Monday, November 30, 2009

mouth math



As Bear, Keona, and Louie headed off for kid's church, Jonathan and I hobbled (I'm still in a shockingly large boot because of my broken foot) into the Realife building this past Sunday for the tween's service.

As usual, we sat in the back row reserved for staff. Each week they kindly allow us to camp there because they know that the music and the videos and the energy are sometimes too much for Jonathan. He may jump around for joy during worship or cover his ears when the music cranks up or shout out something sincere that's somehow slightly off cue. In the back row, we enjoy the service in a space where Jonathan can be himself without drawing attention to himself. It's always a special time for us to share.

The speaker this week quoted a word of wisdom he received early on from a pastor: "Make sure your words are always plus signs." He was speaking of how our words need to add something to each environment and aptly used Caleb as an example of someone whose words added something and drew people toward the promised land.

Jonathan--a sleeping math genuis--was intrigued, "So plus words add, minus words takes away, what do multplication words do?"

"Hmmn.

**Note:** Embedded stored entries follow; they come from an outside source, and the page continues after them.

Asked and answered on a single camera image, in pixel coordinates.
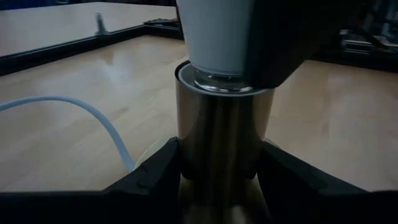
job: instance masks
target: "white object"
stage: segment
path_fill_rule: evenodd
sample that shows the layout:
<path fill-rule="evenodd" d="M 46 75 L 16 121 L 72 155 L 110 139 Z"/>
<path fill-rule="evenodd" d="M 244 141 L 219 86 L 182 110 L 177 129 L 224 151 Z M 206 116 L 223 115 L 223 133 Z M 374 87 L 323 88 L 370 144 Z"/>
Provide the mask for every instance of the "white object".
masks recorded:
<path fill-rule="evenodd" d="M 112 140 L 114 144 L 116 145 L 116 148 L 119 151 L 120 157 L 122 158 L 124 165 L 126 166 L 127 170 L 132 171 L 134 168 L 134 162 L 132 161 L 129 152 L 126 149 L 126 146 L 124 145 L 119 133 L 116 131 L 112 123 L 106 118 L 105 115 L 103 115 L 101 112 L 99 112 L 97 109 L 89 105 L 88 103 L 85 103 L 84 101 L 74 99 L 68 96 L 40 96 L 40 97 L 30 97 L 30 98 L 23 98 L 19 100 L 13 100 L 7 103 L 0 104 L 0 112 L 24 105 L 26 103 L 32 103 L 32 102 L 38 102 L 38 101 L 48 101 L 48 100 L 54 100 L 54 101 L 63 101 L 63 102 L 68 102 L 74 105 L 77 105 L 85 110 L 87 110 L 89 113 L 91 113 L 103 126 L 104 128 L 108 131 L 109 135 L 112 137 Z"/>
<path fill-rule="evenodd" d="M 177 0 L 192 65 L 208 73 L 243 74 L 254 0 Z"/>

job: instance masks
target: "metal cylinder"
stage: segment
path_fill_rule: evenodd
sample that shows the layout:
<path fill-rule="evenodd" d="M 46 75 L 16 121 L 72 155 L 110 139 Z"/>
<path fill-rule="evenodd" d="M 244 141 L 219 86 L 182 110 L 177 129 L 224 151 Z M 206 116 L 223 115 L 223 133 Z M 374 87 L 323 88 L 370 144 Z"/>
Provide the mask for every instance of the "metal cylinder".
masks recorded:
<path fill-rule="evenodd" d="M 182 174 L 192 182 L 193 200 L 235 205 L 256 174 L 274 91 L 208 91 L 195 84 L 188 62 L 175 76 Z"/>

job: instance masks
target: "white cable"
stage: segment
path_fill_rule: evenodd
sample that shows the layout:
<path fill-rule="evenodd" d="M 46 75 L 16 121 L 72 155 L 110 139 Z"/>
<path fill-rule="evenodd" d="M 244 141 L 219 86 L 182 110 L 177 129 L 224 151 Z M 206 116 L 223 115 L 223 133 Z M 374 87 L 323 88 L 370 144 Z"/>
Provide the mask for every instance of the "white cable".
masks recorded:
<path fill-rule="evenodd" d="M 91 113 L 103 126 L 104 128 L 108 131 L 109 135 L 112 137 L 112 140 L 114 144 L 116 145 L 116 148 L 119 151 L 120 156 L 122 157 L 122 160 L 124 162 L 124 165 L 129 171 L 132 171 L 134 168 L 134 162 L 132 161 L 129 152 L 126 149 L 126 146 L 124 145 L 119 133 L 116 131 L 112 123 L 106 118 L 105 115 L 101 114 L 97 109 L 92 107 L 91 105 L 78 100 L 74 99 L 68 96 L 40 96 L 40 97 L 30 97 L 30 98 L 23 98 L 19 100 L 13 100 L 7 103 L 3 103 L 0 105 L 0 111 L 4 111 L 9 108 L 13 108 L 15 106 L 20 106 L 26 103 L 31 103 L 31 102 L 38 102 L 38 101 L 63 101 L 63 102 L 68 102 L 74 105 L 77 105 L 85 110 L 87 110 L 89 113 Z"/>

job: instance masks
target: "cable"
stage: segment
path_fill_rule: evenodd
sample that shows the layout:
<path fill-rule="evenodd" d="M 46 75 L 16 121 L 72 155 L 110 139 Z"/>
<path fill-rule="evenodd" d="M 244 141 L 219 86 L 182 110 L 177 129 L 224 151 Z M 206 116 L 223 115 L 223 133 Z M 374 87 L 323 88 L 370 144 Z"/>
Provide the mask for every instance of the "cable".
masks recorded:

Perhaps that's when our words multiply how many people are walking with Jesus," I offered.

"And division?" Jonathan wondered.

"Divisive words are those that cause unnecessary conflict between people," I suggested.

Then we both sat there and thought...about mouth math.

And perhaps is would be wise for me, and for us, to think a bit more. So I invite you to along with me think through all the words you spoke today. Did our words add truth? subtract esteem? multiply the faithful? divide the family?

Mouth math...that for better or for worse, is not easily erased.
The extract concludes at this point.